We enjoyed our chat, and we called it a night after a few hours. And since I stayed in Tokyo over the weekend, we met up again at a nearby bar in Akihabara the following night, and had another thorough discussion. I could definitely see us meeting up again some day in the future. I felt it was worth going through all the effort for the meetup, as I made a solid Tokyo contact and a potential future friend. But the police presence at the meetup spot was a surprise and pretty scary to say the least.
I am also living in Tokyo since many years, I am not much interested in RooshV, never signed up there, nor did I have any information about a possible meeting somewhere in Tokyo.
I wonder where this place was located in Tokyo, any place where usually never a Western foreigner is showing up?
I think somebody gave the Japanese police some information and asked them to check this place during that time, maybe from Australia or from USA/Canada. - I never heard about Japanese men interested in stuff created by RooshV.
There was an idiot-guy however, Julien Blanc and not RooshV, who was banned to enter Australia and who made movies about his PUA activities in Japan.
https://www.vice.com/read/over-1800-peo ... canada-747
And there is another crazy guy, banned in Australia, but I do not know if he ever entered Japan.
http://www.smh.com.au/federal-politics/ ... m8r3r.html
Maybe this is the reason that Japanese police was checking you both.
Unlike other countries, Japanese police has the right to check and search everybody anytime in a public area even without any reason.
There are often searches for illegal stuff, drugs, porn, guns, knives and so on when they see foreigners, not only white foreigners, but Asian foreigners too and often they also question Japanese people, especially those on bicycles during evening time.
I was also stopped and searched sometimes when going home after office hours, sometimes they had no idea that they stopped a foreigner, as I am using my motorcycle and helmet.

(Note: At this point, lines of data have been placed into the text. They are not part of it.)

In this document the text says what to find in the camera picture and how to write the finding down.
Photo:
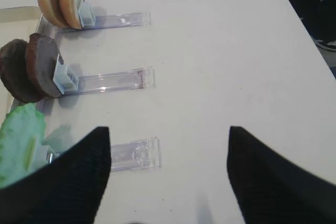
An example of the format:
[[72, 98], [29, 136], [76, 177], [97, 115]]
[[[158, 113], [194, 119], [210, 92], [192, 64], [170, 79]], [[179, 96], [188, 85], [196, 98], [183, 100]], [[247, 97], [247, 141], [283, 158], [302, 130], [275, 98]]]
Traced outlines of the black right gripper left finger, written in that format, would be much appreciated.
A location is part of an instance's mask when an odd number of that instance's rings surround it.
[[1, 190], [1, 223], [94, 223], [110, 176], [109, 128]]

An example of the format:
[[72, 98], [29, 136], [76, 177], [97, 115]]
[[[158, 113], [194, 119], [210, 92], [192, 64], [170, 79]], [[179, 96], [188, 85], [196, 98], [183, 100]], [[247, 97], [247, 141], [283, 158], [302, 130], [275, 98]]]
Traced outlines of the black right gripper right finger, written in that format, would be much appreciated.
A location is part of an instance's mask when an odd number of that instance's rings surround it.
[[335, 223], [335, 185], [229, 130], [227, 173], [245, 223]]

Only after being stopped they realized that I am a foreigner, but anyway they searched everything...
I do not think to arrange secret meetings using codes etc. in Japan make any sense. This makes you suspicious. Just arrange meetings openly. You are not doing anything illegal.

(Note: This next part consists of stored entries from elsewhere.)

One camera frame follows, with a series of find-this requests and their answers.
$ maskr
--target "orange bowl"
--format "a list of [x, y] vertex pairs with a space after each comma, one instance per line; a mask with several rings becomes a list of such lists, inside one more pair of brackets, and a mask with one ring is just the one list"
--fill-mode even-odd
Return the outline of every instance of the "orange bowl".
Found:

Nobody can forbid a foreigner to meet a few other foreigners somewhere in a family restaurant or coffee shop etc. in Tokyo and to discuss about RooshV or similar stuff, and I doubt any Japanese feminist will show up to disturb such meetings, Tokyo is not Toronto. Maybe a foreign woman, but I do not think so. This city is large and even if, there is nothing what such women can do anyway.
What's the goals of these meetup ? Is it just social or is there a long term plan.